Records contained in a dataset
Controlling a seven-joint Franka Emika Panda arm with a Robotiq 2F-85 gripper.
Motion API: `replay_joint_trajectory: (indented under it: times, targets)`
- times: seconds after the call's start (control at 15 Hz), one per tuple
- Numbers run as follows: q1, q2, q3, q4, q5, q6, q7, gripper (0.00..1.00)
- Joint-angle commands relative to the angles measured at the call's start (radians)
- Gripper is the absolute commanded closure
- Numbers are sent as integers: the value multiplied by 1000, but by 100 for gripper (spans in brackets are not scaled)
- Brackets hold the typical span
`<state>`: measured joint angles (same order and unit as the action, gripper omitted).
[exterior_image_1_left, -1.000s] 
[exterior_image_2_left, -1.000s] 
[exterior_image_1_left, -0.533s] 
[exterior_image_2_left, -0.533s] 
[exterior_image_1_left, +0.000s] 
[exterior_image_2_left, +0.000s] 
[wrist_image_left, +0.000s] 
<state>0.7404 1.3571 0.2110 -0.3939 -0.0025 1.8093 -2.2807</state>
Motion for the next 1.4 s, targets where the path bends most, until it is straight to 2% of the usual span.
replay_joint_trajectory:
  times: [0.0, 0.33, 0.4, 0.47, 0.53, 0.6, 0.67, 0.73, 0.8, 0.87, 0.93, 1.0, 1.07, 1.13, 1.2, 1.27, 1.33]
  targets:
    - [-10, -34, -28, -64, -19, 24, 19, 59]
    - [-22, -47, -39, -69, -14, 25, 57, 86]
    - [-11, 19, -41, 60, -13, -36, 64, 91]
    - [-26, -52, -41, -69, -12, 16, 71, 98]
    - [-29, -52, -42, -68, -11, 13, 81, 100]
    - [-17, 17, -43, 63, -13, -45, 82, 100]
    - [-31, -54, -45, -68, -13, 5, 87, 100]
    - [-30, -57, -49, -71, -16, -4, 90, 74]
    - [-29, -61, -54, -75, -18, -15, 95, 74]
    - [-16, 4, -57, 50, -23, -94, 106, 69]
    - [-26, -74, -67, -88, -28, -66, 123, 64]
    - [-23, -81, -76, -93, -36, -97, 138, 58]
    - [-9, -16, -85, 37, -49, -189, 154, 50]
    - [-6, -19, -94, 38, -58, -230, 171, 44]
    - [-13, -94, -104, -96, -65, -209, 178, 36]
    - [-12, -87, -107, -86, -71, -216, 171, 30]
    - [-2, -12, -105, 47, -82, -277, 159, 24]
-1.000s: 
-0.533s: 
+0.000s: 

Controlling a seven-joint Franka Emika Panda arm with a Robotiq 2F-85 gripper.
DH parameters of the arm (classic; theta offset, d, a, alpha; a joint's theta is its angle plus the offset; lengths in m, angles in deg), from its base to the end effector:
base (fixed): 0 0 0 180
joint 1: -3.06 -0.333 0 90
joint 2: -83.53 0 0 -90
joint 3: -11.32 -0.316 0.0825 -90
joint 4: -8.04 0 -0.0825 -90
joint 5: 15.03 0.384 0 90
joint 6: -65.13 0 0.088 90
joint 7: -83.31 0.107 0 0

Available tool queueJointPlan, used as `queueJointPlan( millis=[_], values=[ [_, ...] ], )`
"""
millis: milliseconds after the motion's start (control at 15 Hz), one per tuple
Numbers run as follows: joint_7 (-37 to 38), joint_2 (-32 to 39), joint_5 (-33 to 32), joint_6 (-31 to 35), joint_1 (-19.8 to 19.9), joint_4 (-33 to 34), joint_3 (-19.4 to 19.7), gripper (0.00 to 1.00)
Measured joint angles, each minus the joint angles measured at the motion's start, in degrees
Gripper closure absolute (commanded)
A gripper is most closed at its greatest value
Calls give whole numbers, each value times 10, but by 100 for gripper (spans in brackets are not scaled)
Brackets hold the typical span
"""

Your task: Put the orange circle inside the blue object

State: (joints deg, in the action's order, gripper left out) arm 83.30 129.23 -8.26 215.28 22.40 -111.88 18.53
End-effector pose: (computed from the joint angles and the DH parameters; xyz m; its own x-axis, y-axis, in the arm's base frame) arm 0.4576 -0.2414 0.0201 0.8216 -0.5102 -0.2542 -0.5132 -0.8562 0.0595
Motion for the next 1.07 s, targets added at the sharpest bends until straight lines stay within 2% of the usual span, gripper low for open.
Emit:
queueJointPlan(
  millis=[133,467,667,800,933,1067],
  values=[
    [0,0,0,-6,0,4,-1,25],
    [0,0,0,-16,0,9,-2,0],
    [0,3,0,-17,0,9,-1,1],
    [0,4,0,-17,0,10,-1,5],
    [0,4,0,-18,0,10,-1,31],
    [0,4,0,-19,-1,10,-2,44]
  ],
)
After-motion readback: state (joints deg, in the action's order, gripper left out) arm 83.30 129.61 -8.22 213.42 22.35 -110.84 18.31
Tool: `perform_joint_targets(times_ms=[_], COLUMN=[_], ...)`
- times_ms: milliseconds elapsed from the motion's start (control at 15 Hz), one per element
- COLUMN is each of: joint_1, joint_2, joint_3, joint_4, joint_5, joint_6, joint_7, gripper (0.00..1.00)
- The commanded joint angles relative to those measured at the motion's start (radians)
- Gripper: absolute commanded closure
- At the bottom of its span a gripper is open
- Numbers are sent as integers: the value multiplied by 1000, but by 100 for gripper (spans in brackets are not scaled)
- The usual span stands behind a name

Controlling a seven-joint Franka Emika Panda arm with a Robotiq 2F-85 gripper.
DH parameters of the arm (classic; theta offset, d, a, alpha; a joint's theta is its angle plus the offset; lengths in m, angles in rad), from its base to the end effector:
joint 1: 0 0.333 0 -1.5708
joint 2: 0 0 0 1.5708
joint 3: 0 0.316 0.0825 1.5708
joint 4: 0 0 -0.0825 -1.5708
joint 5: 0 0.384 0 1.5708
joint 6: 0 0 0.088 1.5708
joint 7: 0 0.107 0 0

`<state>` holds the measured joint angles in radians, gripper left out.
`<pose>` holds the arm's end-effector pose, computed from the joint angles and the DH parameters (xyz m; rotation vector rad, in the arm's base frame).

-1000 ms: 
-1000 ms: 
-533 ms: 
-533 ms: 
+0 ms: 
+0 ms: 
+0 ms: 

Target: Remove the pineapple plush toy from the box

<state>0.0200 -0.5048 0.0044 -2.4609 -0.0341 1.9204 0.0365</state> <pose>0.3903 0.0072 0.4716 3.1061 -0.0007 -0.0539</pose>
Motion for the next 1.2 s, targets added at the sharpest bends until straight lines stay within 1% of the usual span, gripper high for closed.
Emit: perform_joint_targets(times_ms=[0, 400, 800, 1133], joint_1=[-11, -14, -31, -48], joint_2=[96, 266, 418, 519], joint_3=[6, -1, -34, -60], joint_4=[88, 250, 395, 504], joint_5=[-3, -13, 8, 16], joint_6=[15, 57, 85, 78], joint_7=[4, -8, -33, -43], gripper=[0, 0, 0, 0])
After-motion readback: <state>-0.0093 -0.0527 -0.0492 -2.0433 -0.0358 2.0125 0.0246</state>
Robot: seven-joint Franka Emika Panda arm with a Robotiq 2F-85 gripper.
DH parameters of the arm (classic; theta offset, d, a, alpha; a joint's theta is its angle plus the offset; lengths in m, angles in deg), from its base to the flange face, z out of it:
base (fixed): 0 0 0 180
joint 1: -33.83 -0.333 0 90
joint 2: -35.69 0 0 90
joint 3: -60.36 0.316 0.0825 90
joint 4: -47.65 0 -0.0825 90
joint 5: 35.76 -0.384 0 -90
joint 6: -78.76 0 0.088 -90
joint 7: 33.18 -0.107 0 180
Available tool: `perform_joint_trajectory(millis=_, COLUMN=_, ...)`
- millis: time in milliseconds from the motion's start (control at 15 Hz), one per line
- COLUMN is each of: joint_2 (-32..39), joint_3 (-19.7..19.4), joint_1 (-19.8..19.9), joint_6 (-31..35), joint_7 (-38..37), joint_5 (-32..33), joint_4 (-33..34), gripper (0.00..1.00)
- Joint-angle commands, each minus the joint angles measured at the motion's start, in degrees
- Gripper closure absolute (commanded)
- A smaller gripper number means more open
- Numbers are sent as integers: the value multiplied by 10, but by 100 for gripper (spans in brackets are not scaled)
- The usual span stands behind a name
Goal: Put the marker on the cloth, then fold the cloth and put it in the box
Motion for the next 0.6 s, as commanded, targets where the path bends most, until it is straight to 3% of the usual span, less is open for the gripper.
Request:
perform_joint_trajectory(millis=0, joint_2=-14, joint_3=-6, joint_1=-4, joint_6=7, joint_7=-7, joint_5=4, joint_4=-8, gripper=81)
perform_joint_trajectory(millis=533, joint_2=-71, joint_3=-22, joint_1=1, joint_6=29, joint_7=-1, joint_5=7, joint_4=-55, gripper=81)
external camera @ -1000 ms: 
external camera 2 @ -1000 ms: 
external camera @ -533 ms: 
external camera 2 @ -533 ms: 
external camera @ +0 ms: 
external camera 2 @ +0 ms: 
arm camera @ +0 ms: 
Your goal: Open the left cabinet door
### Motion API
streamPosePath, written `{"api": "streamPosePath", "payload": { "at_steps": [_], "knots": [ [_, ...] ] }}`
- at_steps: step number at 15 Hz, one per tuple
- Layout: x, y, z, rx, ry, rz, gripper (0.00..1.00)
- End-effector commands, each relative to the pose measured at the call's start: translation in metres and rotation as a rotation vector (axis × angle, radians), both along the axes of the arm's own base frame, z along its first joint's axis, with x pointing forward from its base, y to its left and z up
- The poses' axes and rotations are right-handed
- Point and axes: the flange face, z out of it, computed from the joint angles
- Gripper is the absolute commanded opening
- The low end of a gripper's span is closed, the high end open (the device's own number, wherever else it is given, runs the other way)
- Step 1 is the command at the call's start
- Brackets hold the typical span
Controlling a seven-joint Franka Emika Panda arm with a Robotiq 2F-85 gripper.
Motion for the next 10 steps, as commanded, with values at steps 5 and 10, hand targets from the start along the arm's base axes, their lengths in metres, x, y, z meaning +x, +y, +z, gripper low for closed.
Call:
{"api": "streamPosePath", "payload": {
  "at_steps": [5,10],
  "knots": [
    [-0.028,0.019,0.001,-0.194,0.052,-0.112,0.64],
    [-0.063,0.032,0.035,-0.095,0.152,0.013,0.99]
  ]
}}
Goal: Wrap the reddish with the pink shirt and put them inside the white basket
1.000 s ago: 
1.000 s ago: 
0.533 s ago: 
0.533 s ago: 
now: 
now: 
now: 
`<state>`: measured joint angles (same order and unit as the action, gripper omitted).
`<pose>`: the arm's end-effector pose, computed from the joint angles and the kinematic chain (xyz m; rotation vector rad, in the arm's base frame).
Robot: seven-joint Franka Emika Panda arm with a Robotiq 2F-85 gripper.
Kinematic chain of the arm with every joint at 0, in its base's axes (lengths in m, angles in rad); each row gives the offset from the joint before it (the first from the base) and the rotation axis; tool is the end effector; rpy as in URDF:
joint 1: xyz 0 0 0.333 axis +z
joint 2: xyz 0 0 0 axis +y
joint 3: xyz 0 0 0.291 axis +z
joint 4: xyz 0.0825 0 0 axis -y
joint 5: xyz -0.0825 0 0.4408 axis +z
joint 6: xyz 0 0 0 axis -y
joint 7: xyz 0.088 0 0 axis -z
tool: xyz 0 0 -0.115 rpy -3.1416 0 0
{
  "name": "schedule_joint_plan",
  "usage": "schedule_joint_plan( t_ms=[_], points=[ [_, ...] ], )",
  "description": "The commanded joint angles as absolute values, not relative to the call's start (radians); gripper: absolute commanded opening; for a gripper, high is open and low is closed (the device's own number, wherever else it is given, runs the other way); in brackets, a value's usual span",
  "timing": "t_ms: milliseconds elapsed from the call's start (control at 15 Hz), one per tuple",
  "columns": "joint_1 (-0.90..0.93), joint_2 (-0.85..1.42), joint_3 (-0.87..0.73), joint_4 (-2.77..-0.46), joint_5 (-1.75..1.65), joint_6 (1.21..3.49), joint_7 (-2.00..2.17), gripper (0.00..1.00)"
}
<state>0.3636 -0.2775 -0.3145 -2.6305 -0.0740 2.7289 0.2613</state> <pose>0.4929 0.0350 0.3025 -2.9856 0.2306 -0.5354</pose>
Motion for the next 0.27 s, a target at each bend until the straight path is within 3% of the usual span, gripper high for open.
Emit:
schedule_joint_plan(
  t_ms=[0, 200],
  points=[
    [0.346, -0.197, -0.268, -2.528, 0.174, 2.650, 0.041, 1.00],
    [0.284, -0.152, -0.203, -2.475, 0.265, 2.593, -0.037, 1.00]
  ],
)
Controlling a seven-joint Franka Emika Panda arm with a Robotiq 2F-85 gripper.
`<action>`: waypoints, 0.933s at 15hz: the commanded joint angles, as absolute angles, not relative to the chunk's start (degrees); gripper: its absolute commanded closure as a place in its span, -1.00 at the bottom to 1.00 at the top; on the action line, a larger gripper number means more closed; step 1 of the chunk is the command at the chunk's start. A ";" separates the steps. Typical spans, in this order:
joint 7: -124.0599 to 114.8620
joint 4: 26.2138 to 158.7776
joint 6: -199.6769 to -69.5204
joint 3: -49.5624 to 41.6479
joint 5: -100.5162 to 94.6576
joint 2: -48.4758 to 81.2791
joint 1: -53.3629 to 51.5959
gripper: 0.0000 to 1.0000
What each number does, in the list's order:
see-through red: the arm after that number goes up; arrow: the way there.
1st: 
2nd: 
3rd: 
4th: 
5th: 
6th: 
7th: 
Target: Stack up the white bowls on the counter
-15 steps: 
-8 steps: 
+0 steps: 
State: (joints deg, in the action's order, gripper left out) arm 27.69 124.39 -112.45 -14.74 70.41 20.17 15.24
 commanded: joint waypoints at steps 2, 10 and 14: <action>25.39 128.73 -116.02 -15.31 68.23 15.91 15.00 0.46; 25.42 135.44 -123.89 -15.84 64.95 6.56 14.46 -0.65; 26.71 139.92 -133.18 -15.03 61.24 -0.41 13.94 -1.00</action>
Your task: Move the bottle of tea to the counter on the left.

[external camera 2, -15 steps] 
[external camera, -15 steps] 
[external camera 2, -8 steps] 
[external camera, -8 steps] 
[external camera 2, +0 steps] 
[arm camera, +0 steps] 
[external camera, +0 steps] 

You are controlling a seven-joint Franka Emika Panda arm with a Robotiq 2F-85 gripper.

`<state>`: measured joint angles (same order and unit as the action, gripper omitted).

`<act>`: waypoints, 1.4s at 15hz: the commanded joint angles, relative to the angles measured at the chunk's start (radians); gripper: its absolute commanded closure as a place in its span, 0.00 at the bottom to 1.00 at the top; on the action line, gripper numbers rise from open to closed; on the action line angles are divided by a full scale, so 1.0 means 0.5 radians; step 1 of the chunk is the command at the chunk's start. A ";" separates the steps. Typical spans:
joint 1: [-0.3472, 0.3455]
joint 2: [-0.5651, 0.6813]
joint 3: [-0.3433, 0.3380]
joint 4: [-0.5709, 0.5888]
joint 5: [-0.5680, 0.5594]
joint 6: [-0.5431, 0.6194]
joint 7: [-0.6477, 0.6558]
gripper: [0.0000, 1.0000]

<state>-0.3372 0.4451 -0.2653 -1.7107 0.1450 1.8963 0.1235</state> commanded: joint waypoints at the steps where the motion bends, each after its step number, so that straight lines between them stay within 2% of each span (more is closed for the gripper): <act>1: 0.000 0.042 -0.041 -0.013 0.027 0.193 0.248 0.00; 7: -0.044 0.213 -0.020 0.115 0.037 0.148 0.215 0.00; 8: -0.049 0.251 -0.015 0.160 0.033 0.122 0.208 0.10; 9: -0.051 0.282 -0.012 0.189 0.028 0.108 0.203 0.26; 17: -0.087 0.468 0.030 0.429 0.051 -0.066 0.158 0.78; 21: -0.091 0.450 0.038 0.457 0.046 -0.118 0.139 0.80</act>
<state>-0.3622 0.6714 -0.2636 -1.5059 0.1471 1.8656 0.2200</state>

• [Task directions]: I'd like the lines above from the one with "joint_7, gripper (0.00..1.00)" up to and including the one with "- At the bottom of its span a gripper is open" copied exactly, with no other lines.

• [Solution]:
- COLUMN is each of: joint_1, joint_2, joint_3, joint_4, joint_5, joint_6, joint_7, gripper (0.00..1.00)
- The commanded joint angles relative to those measured at the motion's start (radians)
- Gripper: absolute commanded closure
- At the bottom of its span a gripper is open

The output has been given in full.